Previous Entry  Add to memories!  Tell a Friend!  Next Entry
Entry tags:100quills, fanfiction, fic: far away as moonshine

FIC: Far Away as Moonshine, 22/28
Title: Far Away as Moonshine, Part III: Seven Years Later
Author: [info]zephre
Rating: PG (R for whole fic)
Prompt: 100quills table 50.2: Miracle
Word Count: 2,030
Summary: For Draco Malfoy, the war was one endless nightmare. Until Luna Lovegood gave him a reason to hope. Can he find his courage, make his luck, and become more than a pawn to those in power?
Warnings: (for whole fic, highlight to view) *mature themes, imprisonment, mention of rape, abuse, battlefield violence, various canon and other character deaths, sexual situations*
Concrit Wanted? Sure! Please alert me to typos or errors of continuity.

Chapter Index:
Part I:   1 | 2 | 3 | 4 | 5 | 6 | 7 | 8 | 9 ||
Part II:  1 | 2 | 3 | 4 | 5 | 6 | 7 | 8 | 9 ||
Part III: 1 | 2 | 3 | 4 | 5 | 6 | 7 | 8 | 9 ||
Epilogue

Far Away as Moonshine
Part III: Seven Years Later

Chapter 4: In which Luna gets a tattoo.

Early August, 2005
Somewhere in southern Mongolia



It had been a long time since Luna had been so quiet, or so still. After so many weeks of talking, first to Elder Tymas and then to the desert itself, it felt odd to say nothing for so long. Tymas had been quite insistent, however, that the silence must be kept.

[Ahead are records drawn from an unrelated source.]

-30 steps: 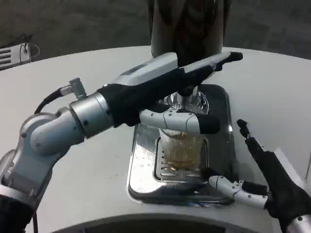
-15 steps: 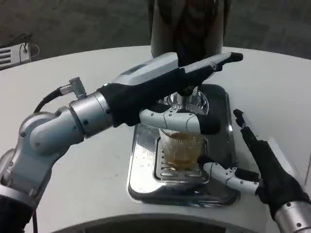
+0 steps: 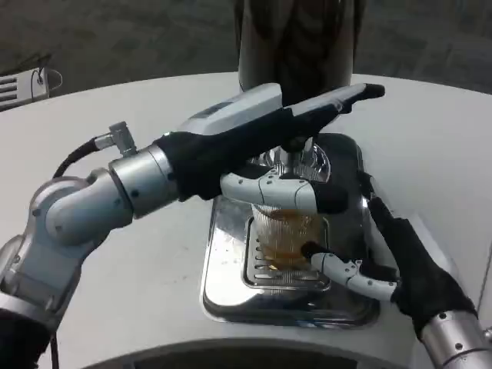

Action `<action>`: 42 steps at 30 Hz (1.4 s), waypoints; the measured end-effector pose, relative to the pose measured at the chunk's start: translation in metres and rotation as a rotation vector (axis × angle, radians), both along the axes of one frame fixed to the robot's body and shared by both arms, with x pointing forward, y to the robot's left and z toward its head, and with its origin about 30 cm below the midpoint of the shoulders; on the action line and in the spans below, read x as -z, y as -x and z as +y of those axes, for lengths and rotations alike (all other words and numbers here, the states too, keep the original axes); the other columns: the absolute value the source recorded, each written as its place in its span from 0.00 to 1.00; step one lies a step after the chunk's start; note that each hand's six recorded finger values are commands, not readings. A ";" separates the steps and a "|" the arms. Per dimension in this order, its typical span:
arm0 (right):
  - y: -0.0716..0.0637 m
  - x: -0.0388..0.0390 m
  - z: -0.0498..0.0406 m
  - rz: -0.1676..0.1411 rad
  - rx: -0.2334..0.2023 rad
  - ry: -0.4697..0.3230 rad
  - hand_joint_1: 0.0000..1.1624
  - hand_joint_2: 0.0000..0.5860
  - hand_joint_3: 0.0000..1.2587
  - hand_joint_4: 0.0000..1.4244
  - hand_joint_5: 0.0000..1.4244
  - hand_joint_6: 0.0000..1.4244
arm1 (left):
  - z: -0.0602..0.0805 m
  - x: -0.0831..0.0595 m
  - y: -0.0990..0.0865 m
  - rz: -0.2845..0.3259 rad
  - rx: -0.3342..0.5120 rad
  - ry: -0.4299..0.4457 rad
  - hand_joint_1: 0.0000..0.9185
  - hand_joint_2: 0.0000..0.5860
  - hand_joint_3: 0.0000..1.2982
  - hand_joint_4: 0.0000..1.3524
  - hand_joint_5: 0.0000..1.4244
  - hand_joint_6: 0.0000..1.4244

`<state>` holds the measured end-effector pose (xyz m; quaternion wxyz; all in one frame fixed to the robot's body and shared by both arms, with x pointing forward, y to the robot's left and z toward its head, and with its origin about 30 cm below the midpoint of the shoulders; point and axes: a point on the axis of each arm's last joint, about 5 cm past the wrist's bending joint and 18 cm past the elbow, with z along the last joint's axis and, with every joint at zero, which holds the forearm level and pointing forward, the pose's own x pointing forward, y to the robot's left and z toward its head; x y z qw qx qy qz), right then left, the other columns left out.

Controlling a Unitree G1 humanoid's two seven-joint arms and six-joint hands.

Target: Grasp the cup under the faucet to collect the drink, then remove the cup.

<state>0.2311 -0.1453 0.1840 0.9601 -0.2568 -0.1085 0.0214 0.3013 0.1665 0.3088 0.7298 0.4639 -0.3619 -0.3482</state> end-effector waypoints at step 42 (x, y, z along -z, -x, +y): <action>-0.016 -0.0021 0.0081 -0.009 -0.041 -0.057 0.62 0.42 0.00 0.00 0.02 0.01 | 0.021 0.011 0.007 -0.019 -0.057 0.153 0.00 0.01 0.05 0.01 0.07 0.11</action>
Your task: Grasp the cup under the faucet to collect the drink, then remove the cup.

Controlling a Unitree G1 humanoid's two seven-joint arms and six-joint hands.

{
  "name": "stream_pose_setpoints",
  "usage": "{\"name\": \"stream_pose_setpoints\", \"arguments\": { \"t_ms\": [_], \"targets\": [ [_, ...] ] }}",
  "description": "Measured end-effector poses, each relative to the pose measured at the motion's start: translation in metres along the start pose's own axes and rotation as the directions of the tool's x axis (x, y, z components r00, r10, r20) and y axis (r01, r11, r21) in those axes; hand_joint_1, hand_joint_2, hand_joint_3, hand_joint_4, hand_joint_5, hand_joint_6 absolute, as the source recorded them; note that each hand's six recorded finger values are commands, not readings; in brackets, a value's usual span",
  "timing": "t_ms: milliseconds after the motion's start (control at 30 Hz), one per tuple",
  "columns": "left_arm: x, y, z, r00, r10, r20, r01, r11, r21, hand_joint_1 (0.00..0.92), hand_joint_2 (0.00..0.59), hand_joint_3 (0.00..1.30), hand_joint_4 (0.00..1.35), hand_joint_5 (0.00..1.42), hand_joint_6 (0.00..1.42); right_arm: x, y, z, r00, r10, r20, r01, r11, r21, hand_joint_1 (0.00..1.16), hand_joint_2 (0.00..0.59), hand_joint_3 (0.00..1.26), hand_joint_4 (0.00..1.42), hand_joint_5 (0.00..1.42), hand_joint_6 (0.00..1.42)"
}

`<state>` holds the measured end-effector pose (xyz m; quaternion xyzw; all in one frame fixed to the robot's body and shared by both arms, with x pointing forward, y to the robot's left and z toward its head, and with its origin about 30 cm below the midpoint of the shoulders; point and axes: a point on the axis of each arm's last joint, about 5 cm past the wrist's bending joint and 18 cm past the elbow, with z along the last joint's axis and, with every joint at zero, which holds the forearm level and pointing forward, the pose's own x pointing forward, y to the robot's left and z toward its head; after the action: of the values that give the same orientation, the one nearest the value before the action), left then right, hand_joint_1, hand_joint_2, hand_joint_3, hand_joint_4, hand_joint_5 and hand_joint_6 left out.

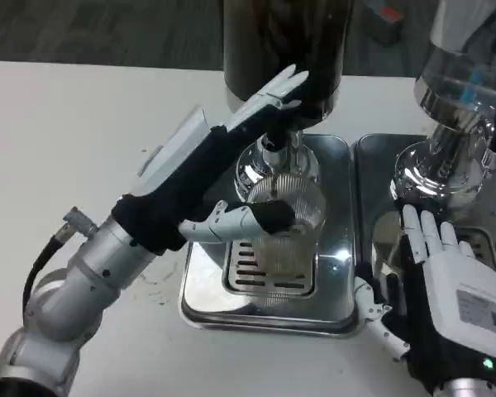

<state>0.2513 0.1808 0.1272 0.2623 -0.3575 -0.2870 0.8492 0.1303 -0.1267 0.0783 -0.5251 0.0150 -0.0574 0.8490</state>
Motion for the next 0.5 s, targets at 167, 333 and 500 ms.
{"name": "stream_pose_setpoints", "arguments": {
  "t_ms": [167, 333, 500],
  "targets": [
    [-0.0003, 0.0024, 0.0028, 1.0, -0.023, 0.004, 0.023, 0.997, 0.068, 0.0, 0.097, 0.13, 0.0, 0.25, 0.16, 0.002, -0.0007, 0.001, 1.0, -0.007, 0.006, 0.007, 1.0, 0.001, 0.23, 0.453, 0.01, 0.0, 0.0, 0.05],
    [0.0001, 0.0035, 0.0051, 0.999, -0.048, 0.012, 0.045, 0.99, 0.136, 0.0, 0.097, 0.13, 0.0, 0.26, 0.16, 0.0028, -0.0009, 0.0014, 0.9999, -0.009, 0.009, 0.009, 1.0, 0.002, 0.23, 0.453, 0.01, 0.0, 0.0, 0.04],
    [-0.0001, 0.0027, 0.0052, 0.999, -0.048, 0.013, 0.046, 0.986, 0.159, 0.0, 0.098, 0.14, 0.0, 0.26, 0.16, 0.0028, -0.0008, 0.0018, 0.9999, -0.009, 0.007, 0.009, 1.0, 0.005, 0.23, 0.453, 0.01, 0.0, 0.0, 0.04]
  ]
}}
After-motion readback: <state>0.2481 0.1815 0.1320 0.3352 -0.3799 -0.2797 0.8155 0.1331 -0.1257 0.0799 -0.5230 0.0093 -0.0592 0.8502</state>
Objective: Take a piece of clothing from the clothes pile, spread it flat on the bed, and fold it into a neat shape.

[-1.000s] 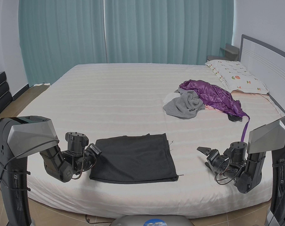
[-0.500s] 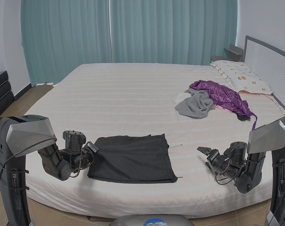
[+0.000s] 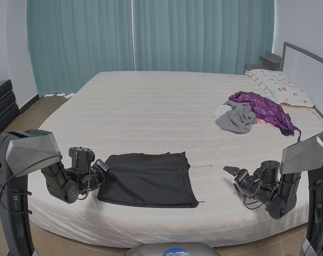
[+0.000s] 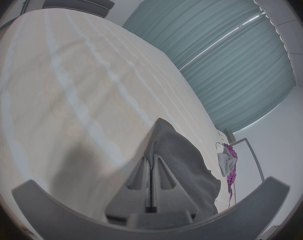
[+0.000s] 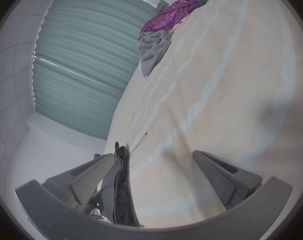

"Sit here, child, and meditate on the change you wish to make. You must decide tonight whether or not to go through with the ritual.  Sit. Keep silence until it is time to speak. Keep still until it is time to move."

"How will I know when that is?" Luna had asked, getting comfortable at the top of the pillar of red rock. She was winded after the climb to the top, but settled quickly into the breathing patterns she had been taught. 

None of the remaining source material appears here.